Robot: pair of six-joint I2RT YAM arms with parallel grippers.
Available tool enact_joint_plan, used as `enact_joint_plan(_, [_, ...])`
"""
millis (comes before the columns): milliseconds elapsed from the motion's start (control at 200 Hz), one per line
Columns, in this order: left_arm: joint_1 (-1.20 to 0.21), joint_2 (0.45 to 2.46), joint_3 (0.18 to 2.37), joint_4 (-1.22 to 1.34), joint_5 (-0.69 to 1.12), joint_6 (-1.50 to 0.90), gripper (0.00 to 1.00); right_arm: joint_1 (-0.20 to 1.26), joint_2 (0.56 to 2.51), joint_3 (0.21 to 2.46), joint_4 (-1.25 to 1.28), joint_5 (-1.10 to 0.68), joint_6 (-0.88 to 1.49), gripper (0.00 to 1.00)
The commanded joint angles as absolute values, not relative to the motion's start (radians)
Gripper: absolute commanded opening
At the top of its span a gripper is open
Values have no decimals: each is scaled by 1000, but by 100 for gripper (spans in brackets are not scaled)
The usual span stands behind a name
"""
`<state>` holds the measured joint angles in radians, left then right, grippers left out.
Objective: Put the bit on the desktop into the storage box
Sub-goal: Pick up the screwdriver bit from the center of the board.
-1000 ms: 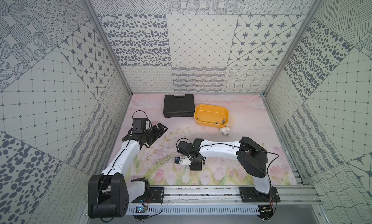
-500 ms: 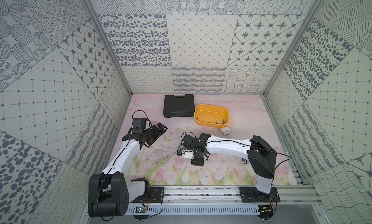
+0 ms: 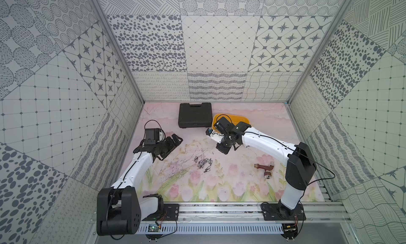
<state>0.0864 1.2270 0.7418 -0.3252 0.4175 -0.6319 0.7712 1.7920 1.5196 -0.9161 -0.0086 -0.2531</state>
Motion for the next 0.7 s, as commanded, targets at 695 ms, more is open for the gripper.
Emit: enact_joint_plan(695, [89,1290,757,-297,536,-626,99,403,2055,1822,-813,96,-176,0])
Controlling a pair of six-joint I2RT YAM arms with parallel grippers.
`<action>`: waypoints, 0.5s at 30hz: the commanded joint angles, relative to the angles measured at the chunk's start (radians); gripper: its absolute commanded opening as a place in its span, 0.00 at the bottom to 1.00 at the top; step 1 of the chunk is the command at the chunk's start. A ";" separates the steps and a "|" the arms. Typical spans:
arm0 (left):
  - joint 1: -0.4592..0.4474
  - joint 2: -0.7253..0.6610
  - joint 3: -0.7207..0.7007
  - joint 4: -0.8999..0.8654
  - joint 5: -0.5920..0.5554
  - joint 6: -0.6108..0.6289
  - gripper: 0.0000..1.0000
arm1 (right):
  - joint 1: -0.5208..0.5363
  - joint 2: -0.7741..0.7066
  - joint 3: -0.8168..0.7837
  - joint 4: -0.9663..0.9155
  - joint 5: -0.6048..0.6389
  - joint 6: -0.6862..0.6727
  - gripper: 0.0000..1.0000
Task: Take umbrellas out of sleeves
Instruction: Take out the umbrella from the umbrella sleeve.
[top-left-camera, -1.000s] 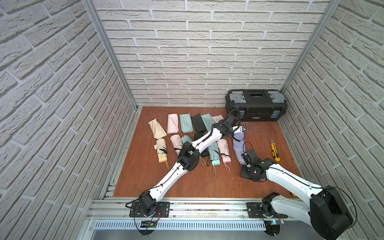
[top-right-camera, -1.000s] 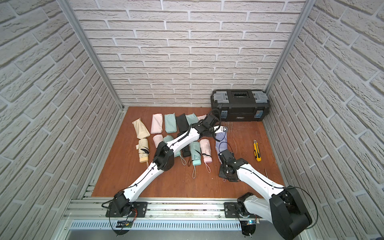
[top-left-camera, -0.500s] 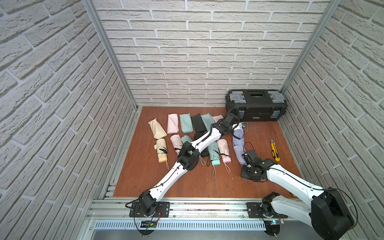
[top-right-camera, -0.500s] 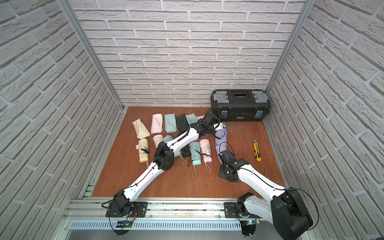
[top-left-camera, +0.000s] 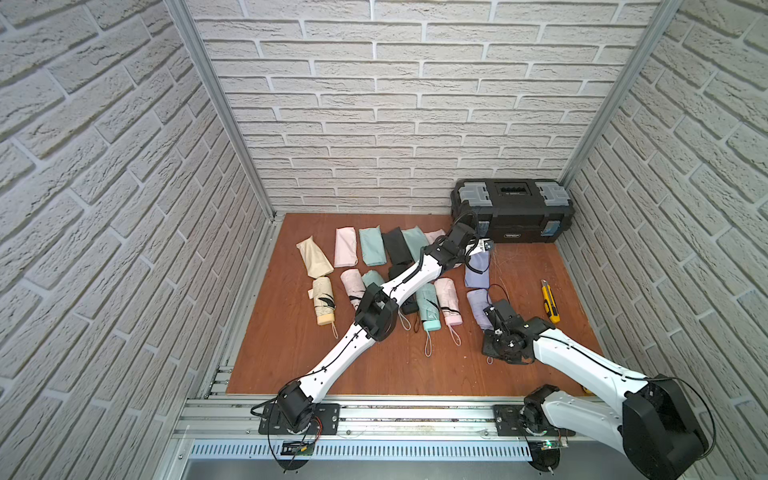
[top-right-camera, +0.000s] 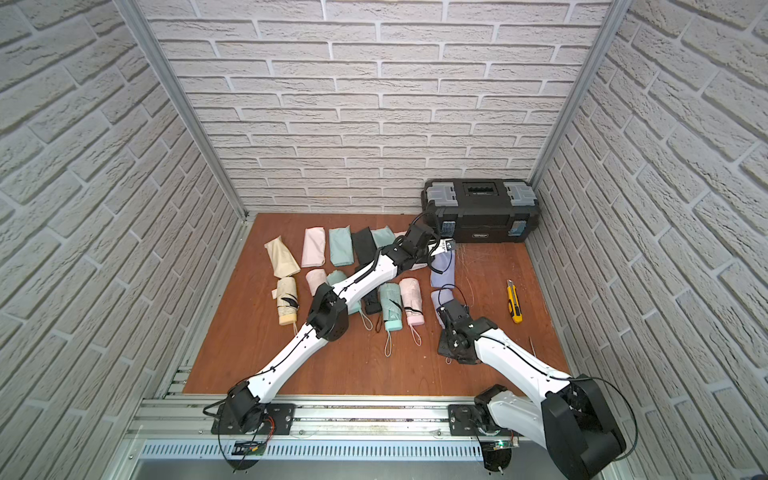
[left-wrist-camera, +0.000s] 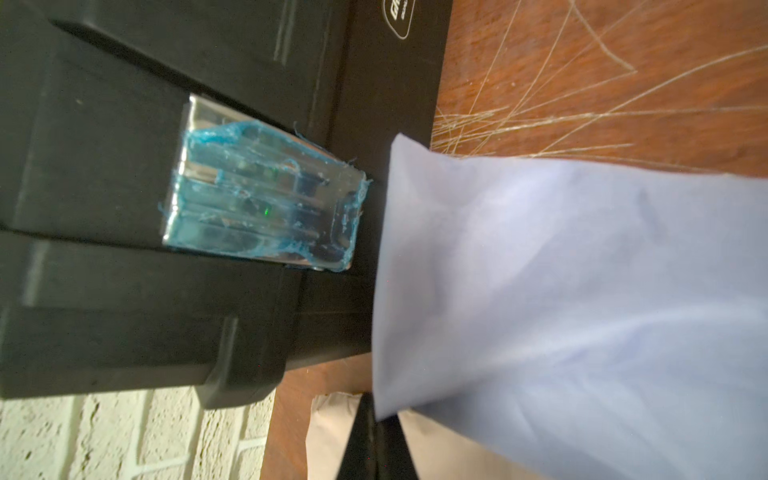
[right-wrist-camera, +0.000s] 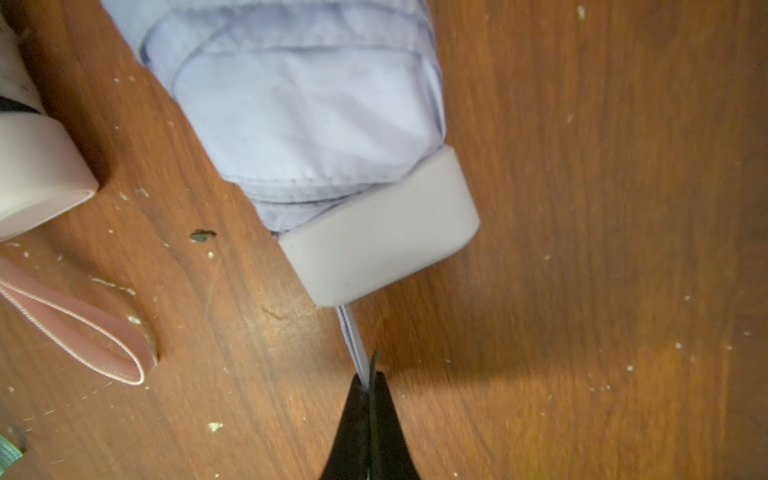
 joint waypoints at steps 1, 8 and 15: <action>0.007 0.028 0.021 0.055 -0.003 -0.008 0.00 | 0.008 -0.009 0.002 -0.014 -0.002 0.010 0.03; 0.004 0.019 0.009 0.102 -0.013 -0.022 0.72 | 0.008 -0.008 0.009 -0.017 -0.001 0.007 0.03; -0.004 0.003 0.002 0.111 -0.030 -0.026 0.91 | 0.008 -0.003 0.017 -0.021 0.000 0.002 0.03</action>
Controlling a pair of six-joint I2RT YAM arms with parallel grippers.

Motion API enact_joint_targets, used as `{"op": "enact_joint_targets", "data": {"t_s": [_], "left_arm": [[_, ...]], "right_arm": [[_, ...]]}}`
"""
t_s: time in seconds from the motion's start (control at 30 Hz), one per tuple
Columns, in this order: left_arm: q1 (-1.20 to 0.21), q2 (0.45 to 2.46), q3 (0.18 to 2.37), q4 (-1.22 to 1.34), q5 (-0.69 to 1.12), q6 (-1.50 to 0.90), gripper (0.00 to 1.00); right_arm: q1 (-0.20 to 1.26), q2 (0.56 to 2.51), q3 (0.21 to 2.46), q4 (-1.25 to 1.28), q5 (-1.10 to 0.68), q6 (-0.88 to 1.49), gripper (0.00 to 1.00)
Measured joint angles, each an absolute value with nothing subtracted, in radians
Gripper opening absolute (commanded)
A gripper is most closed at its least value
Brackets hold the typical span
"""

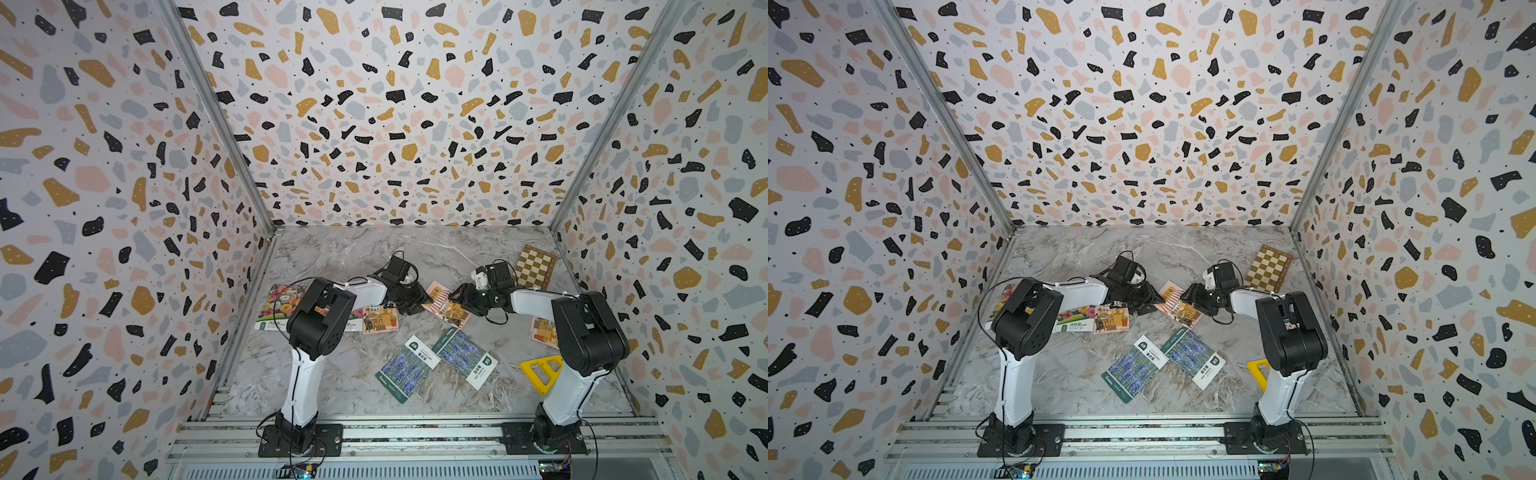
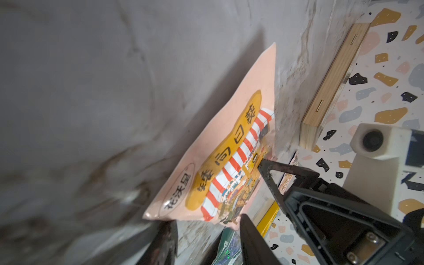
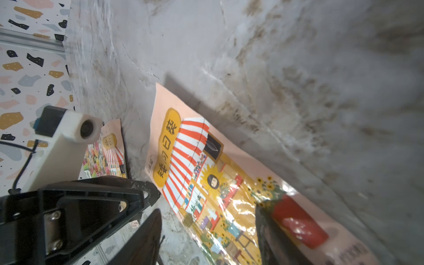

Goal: Arrange the seed packets in a row
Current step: Pick up the seed packet from the center of the board.

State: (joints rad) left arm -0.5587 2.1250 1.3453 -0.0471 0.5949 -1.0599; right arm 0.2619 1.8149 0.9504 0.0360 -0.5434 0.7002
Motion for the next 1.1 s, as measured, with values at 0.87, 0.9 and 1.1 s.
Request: {"op": "enact_joint_targets", "data": {"t_s": [0.87, 0.9, 1.1], "left_arm": [[-0.566, 2.268, 1.368, 0.316, 0.743, -1.146, 0.08], [-0.566, 2.268, 1.368, 0.309, 0.743, -1.135, 0.05], [-0.566, 2.233, 1.391, 0.177, 0.746, -1.034, 0.0]], "right_arm": [[0.226, 1.873, 0.949, 0.113, -0.706, 0.72, 0.58], [0.223, 1.872, 0.949, 0.112, -0.707, 0.716, 0.58], [0.211, 1.837, 0.94, 0.081, -0.685, 0.673, 0.6]]}}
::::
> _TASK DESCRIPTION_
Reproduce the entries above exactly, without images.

> _RESPONSE TO THE TASK_
Robot: pair of six-joint I2RT YAM arms with parallel grippers.
Available tool enact_joint_plan, used as `enact_joint_plan(_, [_, ...])`
"""
millis (comes before the columns): milliseconds elapsed from the motion's start (control at 200 Hz), one per line
Columns, in this order: left_arm: joint_1 (-1.20 to 0.21), joint_2 (0.45 to 2.46), joint_3 (0.18 to 2.37), joint_4 (-1.22 to 1.34), joint_5 (-0.69 to 1.12), joint_6 (-1.50 to 0.90), gripper (0.00 to 1.00); right_arm: joint_1 (-0.20 to 1.26), joint_2 (0.56 to 2.51), joint_3 (0.21 to 2.46), joint_4 (-1.25 to 1.28), joint_5 (-1.10 to 0.68), joint_6 (-0.88 to 1.49), gripper (0.00 to 1.00)
The commanded joint angles as absolute values, not relative to the motion's start (radians)
Gripper: absolute commanded opening
At the top of its span a gripper is open
Values have no decimals: each is scaled by 1000, but by 100 for gripper (spans in brackets are not scaled)
The usual span stands behind a name
"""
`<state>` holds the measured joint angles in radians, left then right, grippers left out.
Objective: Put the bit on the desktop into the storage box
Sub-goal: Pick up the screwdriver bit from the center of the board.
-1000 ms: 
-500 ms: 
+0 ms: 
<state>0.0864 1.2270 0.7418 -0.3252 0.4175 -0.6319 0.7712 1.7920 1.5196 -0.9161 -0.0086 -0.2531</state>
Motion for the next 0.7 s, as commanded, targets at 695 ms, more is open for the gripper.
Emit: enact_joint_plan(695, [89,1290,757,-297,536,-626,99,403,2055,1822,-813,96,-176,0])
Controlling a pair of six-joint I2RT YAM arms with parallel grippers.
`<action>`: waypoints, 0.5s at 30hz: the commanded joint angles, relative to the angles measured at the chunk's start (radians); gripper: its absolute commanded opening as a place in its span, 0.00 at the bottom to 1.00 at the top; step 1 of the chunk is the command at the chunk's start. A ";" separates the steps and a "|" the arms. Typical spans:
arm0 (left):
  - joint 1: -0.4592..0.4474
  - joint 2: -0.7253..0.6610
  - joint 3: -0.7207..0.7007
  - joint 4: -0.8999..0.8654
  - joint 5: -0.5920..0.5554
  - joint 6: -0.6108..0.6289
  - gripper: 0.0000..1.0000
arm1 (right):
  - joint 1: -0.5208..0.5363
  - joint 2: -0.7741..0.7066
  - joint 3: -0.8168..0.7837
  - joint 4: -0.9663..0.9155
  - joint 5: -0.6048..0.6389
  - joint 6: -0.6862..0.6727
  - gripper: 0.0000..1.0000
Task: Take umbrellas out of sleeves
Instruction: Take out the umbrella from the umbrella sleeve.
[top-left-camera, -1.000s] 
[top-right-camera, -1.000s] 
[top-left-camera, -0.500s] 
[top-right-camera, -0.500s] 
[top-left-camera, +0.000s] 
[top-right-camera, +0.000s] 
[left-wrist-camera, +0.000s] 
[right-wrist-camera, +0.000s] 
 joint waypoints at steps 1, 8 and 15: <action>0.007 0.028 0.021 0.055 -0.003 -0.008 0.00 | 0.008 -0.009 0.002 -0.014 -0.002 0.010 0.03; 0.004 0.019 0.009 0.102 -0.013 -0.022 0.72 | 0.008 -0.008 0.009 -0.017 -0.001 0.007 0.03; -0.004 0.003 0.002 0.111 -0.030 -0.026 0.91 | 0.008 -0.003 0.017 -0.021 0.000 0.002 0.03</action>
Controlling a pair of six-joint I2RT YAM arms with parallel grippers.

Motion API enact_joint_targets, used as `{"op": "enact_joint_targets", "data": {"t_s": [_], "left_arm": [[_, ...]], "right_arm": [[_, ...]]}}`
"""
t_s: time in seconds from the motion's start (control at 30 Hz), one per tuple
Columns, in this order: left_arm: q1 (-1.20 to 0.21), q2 (0.45 to 2.46), q3 (0.18 to 2.37), q4 (-1.22 to 1.34), q5 (-0.69 to 1.12), q6 (-1.50 to 0.90), gripper (0.00 to 1.00); right_arm: q1 (-0.20 to 1.26), q2 (0.56 to 2.51), q3 (0.21 to 2.46), q4 (-1.25 to 1.28), q5 (-1.10 to 0.68), q6 (-0.88 to 1.49), gripper (0.00 to 1.00)
Measured joint angles, each an absolute value with nothing subtracted, in radians
Gripper opening absolute (commanded)
A gripper is most closed at its least value
Brackets hold the typical span
"""


Goal: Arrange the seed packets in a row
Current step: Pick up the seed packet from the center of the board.

State: (joints rad) left arm -0.5587 2.1250 1.3453 -0.0471 0.5949 -1.0599; right arm 0.2619 1.8149 0.9504 0.0360 -0.5434 0.7002
Motion for the next 1.1 s, as measured, with values at 0.87, 0.9 and 1.1 s.
Request: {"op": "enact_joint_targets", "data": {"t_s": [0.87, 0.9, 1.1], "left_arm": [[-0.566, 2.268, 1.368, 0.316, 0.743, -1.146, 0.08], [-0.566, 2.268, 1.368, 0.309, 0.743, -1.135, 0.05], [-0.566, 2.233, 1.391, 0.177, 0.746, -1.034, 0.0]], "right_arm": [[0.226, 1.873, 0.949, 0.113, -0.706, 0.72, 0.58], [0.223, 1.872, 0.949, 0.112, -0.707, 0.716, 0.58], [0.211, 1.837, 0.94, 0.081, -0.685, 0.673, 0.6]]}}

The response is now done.